Подойдя к нему, я оглянулся. Вокруг не было ничего, что бы могло напомнить о прошлом — ни самолётов, ни вагонов, ни цистерн с горючим, ни домика сторожей — только покрытое всходами весеннее поле, посреди которого стояло нелепое в своём одиночестве строение. Я заглянул в расщелину его ворот, на которых висел ржавый замок, но внутри тоже было пусто — там стоял лишь какой-то грузовой прицеп с кузовом. Когда я обошёл вокруг и посмотрел на окна медицинского кабинета, я увидел, что все они разбиты, а за ними виднелись только ободранные стены.

В тот момент я почему-то вспомнил одну из своих смешных детских фантазий — о том, как я в компании трёх собак сажусь в Ту-104. Дина садится в кресло КВС, Лика пролезает в нос в качестве штурмана, Ксюша остаётся в салоне, а я обустраиваюсь на месте второго пилота. Старый самолёт, несмотря на отсутствие в нём двигателей, неожиданно оживает, начинают двигаться закрылки и хвост, а потом он медленно выкатывается со своей стоянки и разворачивается на поле. Мы разгоняемся прямо по траве, взлетаем и бесшумно удаляемся, быстро превращаясь в точку, а потом и совсем исчезая в облаках, а люди на земле стоят в оцепенении, удивлённо смотря нам вслед.

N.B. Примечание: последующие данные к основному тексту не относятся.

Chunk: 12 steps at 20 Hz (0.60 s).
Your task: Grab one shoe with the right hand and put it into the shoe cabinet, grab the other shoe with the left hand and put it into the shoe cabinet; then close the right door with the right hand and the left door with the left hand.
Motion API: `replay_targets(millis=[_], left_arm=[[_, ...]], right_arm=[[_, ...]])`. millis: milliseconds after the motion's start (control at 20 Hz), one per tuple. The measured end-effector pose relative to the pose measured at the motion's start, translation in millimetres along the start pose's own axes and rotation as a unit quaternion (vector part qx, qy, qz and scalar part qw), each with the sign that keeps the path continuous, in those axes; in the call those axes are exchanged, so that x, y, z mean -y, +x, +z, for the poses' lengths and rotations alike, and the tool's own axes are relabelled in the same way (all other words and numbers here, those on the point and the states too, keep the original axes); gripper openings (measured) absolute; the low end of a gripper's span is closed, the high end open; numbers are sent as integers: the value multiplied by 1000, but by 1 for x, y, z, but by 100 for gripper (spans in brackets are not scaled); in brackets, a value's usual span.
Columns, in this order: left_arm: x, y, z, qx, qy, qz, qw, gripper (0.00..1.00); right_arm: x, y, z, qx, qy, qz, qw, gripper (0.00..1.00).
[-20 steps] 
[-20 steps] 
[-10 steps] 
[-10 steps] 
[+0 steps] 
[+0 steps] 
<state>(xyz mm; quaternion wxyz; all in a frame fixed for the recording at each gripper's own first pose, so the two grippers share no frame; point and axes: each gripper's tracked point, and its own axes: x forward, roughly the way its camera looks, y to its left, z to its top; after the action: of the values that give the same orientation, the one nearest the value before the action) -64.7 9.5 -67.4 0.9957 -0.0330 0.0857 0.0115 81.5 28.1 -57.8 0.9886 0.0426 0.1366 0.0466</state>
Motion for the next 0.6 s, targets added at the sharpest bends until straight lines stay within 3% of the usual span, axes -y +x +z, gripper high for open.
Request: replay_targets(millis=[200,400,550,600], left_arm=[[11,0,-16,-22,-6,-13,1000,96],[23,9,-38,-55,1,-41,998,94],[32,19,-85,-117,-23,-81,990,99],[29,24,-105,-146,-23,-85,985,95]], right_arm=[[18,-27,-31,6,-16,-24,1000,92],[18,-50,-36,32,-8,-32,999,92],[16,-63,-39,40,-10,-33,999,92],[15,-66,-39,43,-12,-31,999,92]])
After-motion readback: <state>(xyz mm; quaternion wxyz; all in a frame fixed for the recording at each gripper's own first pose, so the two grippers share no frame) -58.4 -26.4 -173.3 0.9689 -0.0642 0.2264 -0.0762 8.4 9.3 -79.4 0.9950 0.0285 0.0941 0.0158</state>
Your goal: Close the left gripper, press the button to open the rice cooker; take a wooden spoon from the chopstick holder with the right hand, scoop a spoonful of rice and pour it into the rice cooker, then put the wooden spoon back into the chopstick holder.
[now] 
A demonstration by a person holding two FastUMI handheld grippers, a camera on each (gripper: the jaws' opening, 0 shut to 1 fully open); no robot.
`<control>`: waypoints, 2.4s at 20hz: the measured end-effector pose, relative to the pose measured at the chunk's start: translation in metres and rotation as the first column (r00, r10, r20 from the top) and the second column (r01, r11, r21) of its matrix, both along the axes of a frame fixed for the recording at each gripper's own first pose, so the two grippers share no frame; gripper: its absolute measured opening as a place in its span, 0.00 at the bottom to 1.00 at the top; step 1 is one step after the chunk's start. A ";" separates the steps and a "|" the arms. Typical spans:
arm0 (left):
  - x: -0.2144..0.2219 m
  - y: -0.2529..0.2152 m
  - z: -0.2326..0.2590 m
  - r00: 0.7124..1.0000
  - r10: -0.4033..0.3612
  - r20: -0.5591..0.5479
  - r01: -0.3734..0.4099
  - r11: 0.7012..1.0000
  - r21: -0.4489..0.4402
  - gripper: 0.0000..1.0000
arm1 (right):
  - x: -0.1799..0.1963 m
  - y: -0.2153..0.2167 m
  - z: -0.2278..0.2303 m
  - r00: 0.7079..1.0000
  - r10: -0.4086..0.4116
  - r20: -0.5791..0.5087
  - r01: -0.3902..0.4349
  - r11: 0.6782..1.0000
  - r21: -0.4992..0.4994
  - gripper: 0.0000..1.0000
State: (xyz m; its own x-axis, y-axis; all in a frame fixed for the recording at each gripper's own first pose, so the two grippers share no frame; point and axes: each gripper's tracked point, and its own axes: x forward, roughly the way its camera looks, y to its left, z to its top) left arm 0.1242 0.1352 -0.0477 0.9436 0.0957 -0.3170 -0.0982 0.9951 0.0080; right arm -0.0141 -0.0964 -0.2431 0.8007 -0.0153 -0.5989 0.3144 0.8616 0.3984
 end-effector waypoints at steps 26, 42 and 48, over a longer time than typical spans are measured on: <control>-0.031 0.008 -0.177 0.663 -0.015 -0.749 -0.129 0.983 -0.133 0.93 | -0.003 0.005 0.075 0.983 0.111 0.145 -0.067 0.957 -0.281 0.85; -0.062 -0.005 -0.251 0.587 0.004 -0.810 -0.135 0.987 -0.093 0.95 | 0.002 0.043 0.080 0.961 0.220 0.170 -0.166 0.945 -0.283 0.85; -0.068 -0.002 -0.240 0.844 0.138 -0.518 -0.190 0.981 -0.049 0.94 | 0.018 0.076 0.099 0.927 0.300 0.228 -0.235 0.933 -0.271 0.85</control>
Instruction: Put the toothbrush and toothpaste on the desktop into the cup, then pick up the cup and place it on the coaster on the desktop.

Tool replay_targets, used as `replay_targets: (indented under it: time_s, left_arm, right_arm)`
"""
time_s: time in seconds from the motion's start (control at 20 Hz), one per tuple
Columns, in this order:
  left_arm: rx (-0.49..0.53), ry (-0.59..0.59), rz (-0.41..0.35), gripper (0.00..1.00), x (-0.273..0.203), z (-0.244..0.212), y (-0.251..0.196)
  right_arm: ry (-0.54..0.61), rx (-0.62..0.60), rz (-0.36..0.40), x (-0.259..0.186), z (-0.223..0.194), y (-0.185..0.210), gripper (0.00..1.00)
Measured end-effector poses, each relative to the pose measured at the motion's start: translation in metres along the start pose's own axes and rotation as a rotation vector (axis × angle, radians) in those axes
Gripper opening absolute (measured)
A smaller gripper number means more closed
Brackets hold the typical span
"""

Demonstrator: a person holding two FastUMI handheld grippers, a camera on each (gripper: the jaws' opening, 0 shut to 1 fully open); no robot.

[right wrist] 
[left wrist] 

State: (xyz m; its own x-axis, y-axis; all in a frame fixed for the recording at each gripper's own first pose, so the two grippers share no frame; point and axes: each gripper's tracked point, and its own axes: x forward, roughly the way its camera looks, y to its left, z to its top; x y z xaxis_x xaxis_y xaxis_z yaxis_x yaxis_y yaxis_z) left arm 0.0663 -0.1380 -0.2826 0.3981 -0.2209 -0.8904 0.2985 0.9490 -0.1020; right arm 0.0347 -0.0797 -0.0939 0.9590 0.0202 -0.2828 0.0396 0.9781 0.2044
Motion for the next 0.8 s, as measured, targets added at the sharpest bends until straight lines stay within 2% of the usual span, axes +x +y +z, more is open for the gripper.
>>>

На этот раз фантазия почему-то показалась мне грустной. Мне подумалось, что все они — и собаки, и их самолёт-призрак — действительно улетели на небеса, забыв взять меня с собой. Бросив прощальный взгляд на выбитые окна ангара, я повернулся и зашагал прочь. День клонился к вечеру.

02.2014

¹ Что, однако, документально опровергается — данный борт летал только в Новосибирском ЛУТЦ и Рижском КИИ ГА, и вряд ли мог использоваться для перевозки высшего руководства СССР.